+++ Dataset entries

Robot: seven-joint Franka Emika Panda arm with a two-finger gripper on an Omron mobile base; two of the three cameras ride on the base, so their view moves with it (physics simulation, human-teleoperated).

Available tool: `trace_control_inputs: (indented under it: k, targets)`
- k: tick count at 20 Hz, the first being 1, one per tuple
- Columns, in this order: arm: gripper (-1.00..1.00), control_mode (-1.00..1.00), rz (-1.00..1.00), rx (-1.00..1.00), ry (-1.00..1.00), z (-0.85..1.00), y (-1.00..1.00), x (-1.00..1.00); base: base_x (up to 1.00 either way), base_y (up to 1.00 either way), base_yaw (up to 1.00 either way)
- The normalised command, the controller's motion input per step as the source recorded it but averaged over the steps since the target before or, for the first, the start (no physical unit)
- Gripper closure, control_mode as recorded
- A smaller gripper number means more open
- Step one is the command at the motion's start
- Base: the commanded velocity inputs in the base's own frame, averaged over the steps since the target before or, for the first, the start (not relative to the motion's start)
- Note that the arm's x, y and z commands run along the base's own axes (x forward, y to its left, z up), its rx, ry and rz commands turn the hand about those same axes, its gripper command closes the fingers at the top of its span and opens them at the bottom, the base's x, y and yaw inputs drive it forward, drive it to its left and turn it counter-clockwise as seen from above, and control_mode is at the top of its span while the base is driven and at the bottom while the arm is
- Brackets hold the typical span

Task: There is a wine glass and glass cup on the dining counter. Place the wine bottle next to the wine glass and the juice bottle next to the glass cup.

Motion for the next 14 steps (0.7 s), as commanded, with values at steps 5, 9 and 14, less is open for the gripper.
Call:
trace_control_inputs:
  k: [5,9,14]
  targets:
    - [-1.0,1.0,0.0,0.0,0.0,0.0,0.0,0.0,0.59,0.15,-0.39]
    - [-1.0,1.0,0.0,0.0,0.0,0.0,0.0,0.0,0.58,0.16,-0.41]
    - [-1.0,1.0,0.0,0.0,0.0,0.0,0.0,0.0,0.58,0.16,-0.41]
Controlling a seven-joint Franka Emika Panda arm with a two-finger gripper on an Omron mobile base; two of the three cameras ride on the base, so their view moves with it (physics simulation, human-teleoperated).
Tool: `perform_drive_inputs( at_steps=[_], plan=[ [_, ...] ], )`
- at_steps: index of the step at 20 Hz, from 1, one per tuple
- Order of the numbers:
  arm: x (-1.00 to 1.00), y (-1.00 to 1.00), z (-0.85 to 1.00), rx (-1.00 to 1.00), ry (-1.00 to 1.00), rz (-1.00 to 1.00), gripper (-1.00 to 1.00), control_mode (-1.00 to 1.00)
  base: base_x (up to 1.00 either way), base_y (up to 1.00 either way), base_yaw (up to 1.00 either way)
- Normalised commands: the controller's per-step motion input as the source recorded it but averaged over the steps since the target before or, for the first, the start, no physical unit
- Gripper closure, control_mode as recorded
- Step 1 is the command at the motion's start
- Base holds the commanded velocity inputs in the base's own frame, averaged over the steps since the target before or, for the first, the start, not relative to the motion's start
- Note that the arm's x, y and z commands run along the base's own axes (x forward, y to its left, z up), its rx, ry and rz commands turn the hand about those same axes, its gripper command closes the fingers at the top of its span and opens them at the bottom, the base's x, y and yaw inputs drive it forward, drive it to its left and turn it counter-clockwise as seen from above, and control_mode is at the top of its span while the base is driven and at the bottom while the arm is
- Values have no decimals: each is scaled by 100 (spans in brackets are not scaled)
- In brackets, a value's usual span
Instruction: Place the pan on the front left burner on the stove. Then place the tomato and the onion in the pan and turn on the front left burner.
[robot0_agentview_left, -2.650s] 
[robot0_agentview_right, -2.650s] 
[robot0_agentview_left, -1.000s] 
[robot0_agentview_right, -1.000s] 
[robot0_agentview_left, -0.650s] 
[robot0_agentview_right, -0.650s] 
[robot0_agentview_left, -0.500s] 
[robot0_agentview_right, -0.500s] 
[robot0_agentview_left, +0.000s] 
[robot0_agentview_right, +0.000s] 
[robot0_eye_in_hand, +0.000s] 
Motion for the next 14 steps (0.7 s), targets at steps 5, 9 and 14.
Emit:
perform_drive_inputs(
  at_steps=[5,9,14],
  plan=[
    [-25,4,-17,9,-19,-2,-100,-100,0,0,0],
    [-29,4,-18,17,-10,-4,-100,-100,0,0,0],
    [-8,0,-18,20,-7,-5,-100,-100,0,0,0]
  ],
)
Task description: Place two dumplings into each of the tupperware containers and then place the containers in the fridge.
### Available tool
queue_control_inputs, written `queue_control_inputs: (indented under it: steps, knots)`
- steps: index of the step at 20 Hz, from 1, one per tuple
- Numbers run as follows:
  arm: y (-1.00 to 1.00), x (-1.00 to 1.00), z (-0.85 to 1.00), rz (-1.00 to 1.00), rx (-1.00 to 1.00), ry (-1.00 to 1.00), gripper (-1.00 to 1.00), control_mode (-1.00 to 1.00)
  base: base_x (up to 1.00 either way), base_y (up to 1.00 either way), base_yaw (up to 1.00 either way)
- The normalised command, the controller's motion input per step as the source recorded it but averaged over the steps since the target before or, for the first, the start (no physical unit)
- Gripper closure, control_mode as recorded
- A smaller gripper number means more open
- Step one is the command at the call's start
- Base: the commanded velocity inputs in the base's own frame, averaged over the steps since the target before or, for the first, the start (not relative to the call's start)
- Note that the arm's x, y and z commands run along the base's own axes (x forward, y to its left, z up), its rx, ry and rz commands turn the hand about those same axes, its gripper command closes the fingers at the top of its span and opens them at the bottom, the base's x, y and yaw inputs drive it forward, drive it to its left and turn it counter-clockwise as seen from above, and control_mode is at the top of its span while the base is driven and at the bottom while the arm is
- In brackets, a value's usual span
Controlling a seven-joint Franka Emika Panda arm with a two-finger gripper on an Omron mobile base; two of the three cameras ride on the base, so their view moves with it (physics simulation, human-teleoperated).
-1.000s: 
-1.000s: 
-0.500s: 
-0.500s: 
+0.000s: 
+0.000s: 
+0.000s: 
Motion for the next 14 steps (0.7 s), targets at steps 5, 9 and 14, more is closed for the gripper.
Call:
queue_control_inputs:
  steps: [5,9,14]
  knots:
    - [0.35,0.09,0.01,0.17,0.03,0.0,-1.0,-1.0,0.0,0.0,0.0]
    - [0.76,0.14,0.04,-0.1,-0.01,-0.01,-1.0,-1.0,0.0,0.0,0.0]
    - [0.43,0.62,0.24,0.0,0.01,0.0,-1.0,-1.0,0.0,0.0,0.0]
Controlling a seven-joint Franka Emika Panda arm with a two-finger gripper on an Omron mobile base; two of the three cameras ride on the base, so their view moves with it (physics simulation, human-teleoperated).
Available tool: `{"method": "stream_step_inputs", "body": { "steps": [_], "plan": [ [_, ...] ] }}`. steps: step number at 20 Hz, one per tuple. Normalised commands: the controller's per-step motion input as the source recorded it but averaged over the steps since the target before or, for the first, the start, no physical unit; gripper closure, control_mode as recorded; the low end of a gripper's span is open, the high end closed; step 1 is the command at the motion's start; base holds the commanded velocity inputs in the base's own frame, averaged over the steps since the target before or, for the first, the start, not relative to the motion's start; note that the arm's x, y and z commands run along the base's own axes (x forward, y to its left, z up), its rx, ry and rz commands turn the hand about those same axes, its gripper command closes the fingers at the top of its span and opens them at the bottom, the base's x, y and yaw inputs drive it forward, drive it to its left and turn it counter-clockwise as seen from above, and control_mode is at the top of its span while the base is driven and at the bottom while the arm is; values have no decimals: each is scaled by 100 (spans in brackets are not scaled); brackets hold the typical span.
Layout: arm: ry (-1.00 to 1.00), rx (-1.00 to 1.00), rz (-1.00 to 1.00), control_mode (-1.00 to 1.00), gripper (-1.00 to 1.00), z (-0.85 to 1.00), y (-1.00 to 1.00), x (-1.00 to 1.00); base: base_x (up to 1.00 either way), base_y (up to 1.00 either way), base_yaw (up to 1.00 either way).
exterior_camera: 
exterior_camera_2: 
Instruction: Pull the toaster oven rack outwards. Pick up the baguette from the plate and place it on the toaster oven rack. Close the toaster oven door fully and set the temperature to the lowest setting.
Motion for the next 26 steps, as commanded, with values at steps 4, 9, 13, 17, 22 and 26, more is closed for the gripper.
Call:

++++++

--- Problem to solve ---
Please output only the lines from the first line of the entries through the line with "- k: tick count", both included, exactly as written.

--- Exercise output ---
Robot: seven-joint Franka Emika Panda arm with a two-finger gripper on an Omron mobile base; two of the three cameras ride on the base, so their view moves with it (physics simulation, human-teleoperated).

Available tool: `trace_control_inputs: (indented under it: k, targets)`
- k: tick count at 20 Hz, the first being 1, one per tuple

This answer requires no additional content.